Dokter tertegun sebentar melihatku, lalu dia mengangguk. “Pasien masih hidup.” Wajahnya tetap tegang. Apa memang wajah semua dokter seperti itu? Menakutkan sekali.

Aku dan Bu Sukma sama-sama menghela napas lega.

“Pasien mengalami gegar otak…”

“APA?! GEGAR OTAK?!” teriak Bu Sukma yang langsung melotot lagi. Kedua tangannya tiba-tiba mencengkeramku kuat-kuat dan aku kembali lemas.

“Ibu tenang dulu. Kemungkinan pasien hanya gegar otak ringan.”

“Ringan? Kemungkinan?” Aku nyaris berbisik saking lemasnya menanyakan itu.

“Ringan bagaimana maksudnya, Dok?” tanya Bu Sukma tidak sabaran.

“Sejauh ini kami tidak menemukan masalah serius pada otaknya. Tidak ada pendarahan, pembengkakan atau kerusakan jaringan yang terdeteksi.”

“Syukurlah,” ucap Bu Sukma yang melonggarkan cengkeraman tangannya.

Aku belum mau lega. “Apa artinya semua baik-baik saja, Dok?”

Dokter menggeleng. Mampus deh! “Pasien sudah boleh pulang, tapi selama tiga bulan ke depan belum dapat beraktivitas normal. Terkadang efek benturan baru terjadi belakangan. Kita tidak tahu apa yang mungkin terjadi, makanya harus sangat hati-hati. Jangan sampai pasien jatuh atau terbentur. Hindari aktivitas fisik, olahraga berat, naik pesawat, semua yang berbahaya. Kalau tiba-tiba terjadi sakit kepala hebat, pasien harus segera dibawa ke rumah sakit. Saya sudah jadwalkan ct scan lanjutan di tiga bulan ke depan. Bila semua bagus baru pasien dapat beraktivitas normal.”

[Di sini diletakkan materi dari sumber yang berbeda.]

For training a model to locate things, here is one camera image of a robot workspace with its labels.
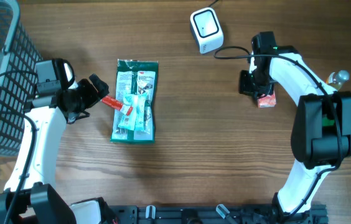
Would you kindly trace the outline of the orange white small box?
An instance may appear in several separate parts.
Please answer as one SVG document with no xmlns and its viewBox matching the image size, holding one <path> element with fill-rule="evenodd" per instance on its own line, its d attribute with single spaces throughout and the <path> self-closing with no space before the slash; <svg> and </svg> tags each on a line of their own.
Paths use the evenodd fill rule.
<svg viewBox="0 0 351 224">
<path fill-rule="evenodd" d="M 276 94 L 275 91 L 270 95 L 261 95 L 257 99 L 257 105 L 259 108 L 273 108 L 276 106 Z"/>
</svg>

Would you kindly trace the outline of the green wipes packet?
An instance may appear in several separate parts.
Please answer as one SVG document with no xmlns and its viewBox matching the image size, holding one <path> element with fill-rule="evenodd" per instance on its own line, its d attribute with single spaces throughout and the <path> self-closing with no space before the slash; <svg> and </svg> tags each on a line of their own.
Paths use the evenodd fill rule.
<svg viewBox="0 0 351 224">
<path fill-rule="evenodd" d="M 158 71 L 157 61 L 118 60 L 115 99 L 132 111 L 129 115 L 115 111 L 111 142 L 155 142 L 153 104 Z"/>
</svg>

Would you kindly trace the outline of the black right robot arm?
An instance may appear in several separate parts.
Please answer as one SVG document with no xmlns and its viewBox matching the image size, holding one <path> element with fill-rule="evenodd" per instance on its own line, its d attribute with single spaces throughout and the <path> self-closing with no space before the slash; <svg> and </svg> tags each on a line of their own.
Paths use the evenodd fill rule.
<svg viewBox="0 0 351 224">
<path fill-rule="evenodd" d="M 351 156 L 351 92 L 322 81 L 292 46 L 255 46 L 243 80 L 244 94 L 256 99 L 279 83 L 297 106 L 291 132 L 294 164 L 284 186 L 275 193 L 277 222 L 298 222 L 311 214 L 311 202 L 321 183 Z"/>
</svg>

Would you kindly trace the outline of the yellow oil bottle silver cap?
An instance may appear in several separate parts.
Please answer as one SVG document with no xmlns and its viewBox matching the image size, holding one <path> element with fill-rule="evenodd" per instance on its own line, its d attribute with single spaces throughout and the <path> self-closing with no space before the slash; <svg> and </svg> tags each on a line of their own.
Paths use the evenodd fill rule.
<svg viewBox="0 0 351 224">
<path fill-rule="evenodd" d="M 340 90 L 343 84 L 349 81 L 350 74 L 346 70 L 340 70 L 338 72 L 332 72 L 326 80 L 326 84 L 334 87 L 336 90 Z"/>
</svg>

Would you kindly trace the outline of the red white candy stick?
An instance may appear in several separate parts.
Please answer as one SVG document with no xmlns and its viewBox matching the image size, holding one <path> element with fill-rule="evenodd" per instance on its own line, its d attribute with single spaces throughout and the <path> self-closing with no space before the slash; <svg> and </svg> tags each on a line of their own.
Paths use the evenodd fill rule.
<svg viewBox="0 0 351 224">
<path fill-rule="evenodd" d="M 112 107 L 113 109 L 121 112 L 122 114 L 129 116 L 133 110 L 132 106 L 128 106 L 118 100 L 116 100 L 115 98 L 111 97 L 111 96 L 105 96 L 101 99 L 101 102 L 106 104 L 109 107 Z"/>
</svg>

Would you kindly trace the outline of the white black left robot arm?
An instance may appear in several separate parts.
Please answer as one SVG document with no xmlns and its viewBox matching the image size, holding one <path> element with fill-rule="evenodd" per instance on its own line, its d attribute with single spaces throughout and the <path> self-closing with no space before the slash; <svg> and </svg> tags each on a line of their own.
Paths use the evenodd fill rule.
<svg viewBox="0 0 351 224">
<path fill-rule="evenodd" d="M 108 93 L 108 85 L 92 74 L 26 101 L 18 116 L 24 129 L 16 166 L 0 194 L 0 223 L 116 223 L 102 198 L 67 205 L 54 189 L 60 139 L 70 114 L 89 117 L 85 110 Z"/>
</svg>

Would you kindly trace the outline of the green lid jar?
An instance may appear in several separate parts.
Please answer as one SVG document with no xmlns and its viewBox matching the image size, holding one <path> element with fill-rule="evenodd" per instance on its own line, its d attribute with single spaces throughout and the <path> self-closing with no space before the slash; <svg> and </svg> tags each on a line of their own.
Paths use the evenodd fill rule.
<svg viewBox="0 0 351 224">
<path fill-rule="evenodd" d="M 329 114 L 323 114 L 322 115 L 322 126 L 323 127 L 331 127 L 334 126 L 335 124 L 335 119 L 333 116 Z"/>
</svg>

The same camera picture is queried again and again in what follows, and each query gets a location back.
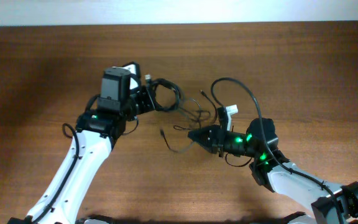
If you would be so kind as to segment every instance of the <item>wood grain surface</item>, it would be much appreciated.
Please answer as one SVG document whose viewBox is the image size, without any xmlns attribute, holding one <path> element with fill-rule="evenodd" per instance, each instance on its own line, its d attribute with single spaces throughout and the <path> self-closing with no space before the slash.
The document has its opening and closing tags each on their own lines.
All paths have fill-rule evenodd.
<svg viewBox="0 0 358 224">
<path fill-rule="evenodd" d="M 0 223 L 25 217 L 43 194 L 70 145 L 61 125 L 74 125 L 100 92 L 103 70 L 131 61 L 208 110 L 200 89 L 209 94 L 220 77 L 243 81 L 288 158 L 326 180 L 358 181 L 358 22 L 0 27 Z M 238 105 L 234 130 L 245 131 L 257 116 L 250 97 L 231 83 L 216 94 Z M 224 221 L 304 210 L 259 187 L 248 167 L 199 146 L 171 153 L 160 127 L 173 147 L 190 142 L 172 129 L 186 124 L 178 114 L 139 119 L 96 174 L 79 217 Z"/>
</svg>

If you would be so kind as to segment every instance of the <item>white backdrop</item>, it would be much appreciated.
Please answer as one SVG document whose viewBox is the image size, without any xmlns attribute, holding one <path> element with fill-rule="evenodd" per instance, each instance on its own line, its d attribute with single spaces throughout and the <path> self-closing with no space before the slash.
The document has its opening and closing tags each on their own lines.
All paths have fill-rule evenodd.
<svg viewBox="0 0 358 224">
<path fill-rule="evenodd" d="M 0 26 L 358 20 L 358 0 L 0 0 Z"/>
</svg>

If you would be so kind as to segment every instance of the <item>green light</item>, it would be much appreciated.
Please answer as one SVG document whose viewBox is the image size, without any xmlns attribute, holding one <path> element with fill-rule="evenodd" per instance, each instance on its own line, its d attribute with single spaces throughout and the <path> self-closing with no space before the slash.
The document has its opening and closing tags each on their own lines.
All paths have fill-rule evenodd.
<svg viewBox="0 0 358 224">
<path fill-rule="evenodd" d="M 252 138 L 252 134 L 248 134 L 247 135 L 247 142 L 249 142 L 249 140 Z"/>
<path fill-rule="evenodd" d="M 236 137 L 234 140 L 235 140 L 235 142 L 237 142 L 237 143 L 242 142 L 242 138 L 240 138 L 240 137 Z"/>
<path fill-rule="evenodd" d="M 264 161 L 265 159 L 266 159 L 266 154 L 265 153 L 263 153 L 260 157 L 259 157 L 259 159 L 261 160 L 261 161 Z"/>
</svg>

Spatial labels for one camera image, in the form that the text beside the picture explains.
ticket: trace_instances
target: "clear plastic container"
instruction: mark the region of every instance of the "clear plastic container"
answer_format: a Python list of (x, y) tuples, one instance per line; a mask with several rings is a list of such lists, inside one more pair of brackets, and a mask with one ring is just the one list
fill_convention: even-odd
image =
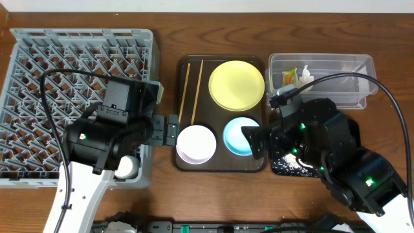
[[(358, 72), (376, 79), (373, 58), (363, 54), (272, 54), (269, 57), (269, 87), (267, 96), (276, 94), (283, 81), (283, 71), (298, 68), (298, 77), (308, 65), (315, 79), (340, 72)], [(340, 109), (364, 109), (366, 96), (375, 94), (378, 87), (363, 78), (343, 77), (318, 83), (310, 91), (302, 92), (303, 101), (330, 98)]]

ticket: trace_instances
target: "yellow plate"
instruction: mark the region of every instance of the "yellow plate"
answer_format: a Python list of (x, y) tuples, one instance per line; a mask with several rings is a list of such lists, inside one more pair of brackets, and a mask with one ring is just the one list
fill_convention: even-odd
[(231, 111), (251, 109), (265, 92), (261, 73), (244, 61), (228, 61), (219, 65), (208, 80), (213, 100)]

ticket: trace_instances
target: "green led light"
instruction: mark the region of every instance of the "green led light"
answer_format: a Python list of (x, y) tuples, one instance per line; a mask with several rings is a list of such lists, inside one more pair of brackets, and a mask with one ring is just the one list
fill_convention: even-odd
[(80, 140), (86, 140), (86, 134), (85, 134), (85, 133), (81, 133), (81, 134), (79, 135), (79, 139), (80, 139)]
[(374, 181), (372, 180), (372, 178), (368, 178), (368, 180), (365, 182), (368, 187), (371, 187), (374, 184)]

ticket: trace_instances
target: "white bowl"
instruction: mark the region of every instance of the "white bowl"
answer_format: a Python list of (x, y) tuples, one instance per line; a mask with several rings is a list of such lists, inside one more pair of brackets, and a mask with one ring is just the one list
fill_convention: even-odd
[(214, 134), (204, 126), (189, 126), (177, 138), (176, 150), (189, 164), (202, 164), (211, 159), (217, 147)]

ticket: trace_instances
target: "gray plastic dish rack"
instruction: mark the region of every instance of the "gray plastic dish rack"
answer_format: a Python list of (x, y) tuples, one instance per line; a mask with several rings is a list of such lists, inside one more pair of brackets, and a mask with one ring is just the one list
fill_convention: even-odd
[[(40, 101), (39, 76), (47, 69), (78, 69), (100, 74), (158, 80), (160, 52), (146, 29), (12, 28), (14, 45), (0, 96), (0, 188), (57, 186), (58, 147)], [(103, 101), (106, 82), (80, 74), (46, 80), (48, 104), (61, 136), (94, 102)], [(141, 145), (135, 179), (110, 188), (145, 188), (151, 180), (153, 148)]]

Baiklah, penderitaanku diperpanjang. Aku belum bisa tenang dalam tiga bulan ke depan. Masih ada kemungkinan dia meninggal mendadak karena otaknya bereaksi dan aku adalah penyebabnya. Oh, Tuhan, ini sungguh mengerikan.

“Baik, Dok.” Bu Sukma mengangguk berulang kali mendengarkan penjelasan dokter. “Apa saya bisa bertemu dengan pasien sekarang?”

“Tentu.”

Bu Sukma langsung menarikku masuk ke ruang UGD dan mencari keberadaan Caleb. Sekujur tubuhku gemetaran dan panik luar biasa. Aku takut bertemu dengannya. Laki-laki itu pasti sangat membenciku.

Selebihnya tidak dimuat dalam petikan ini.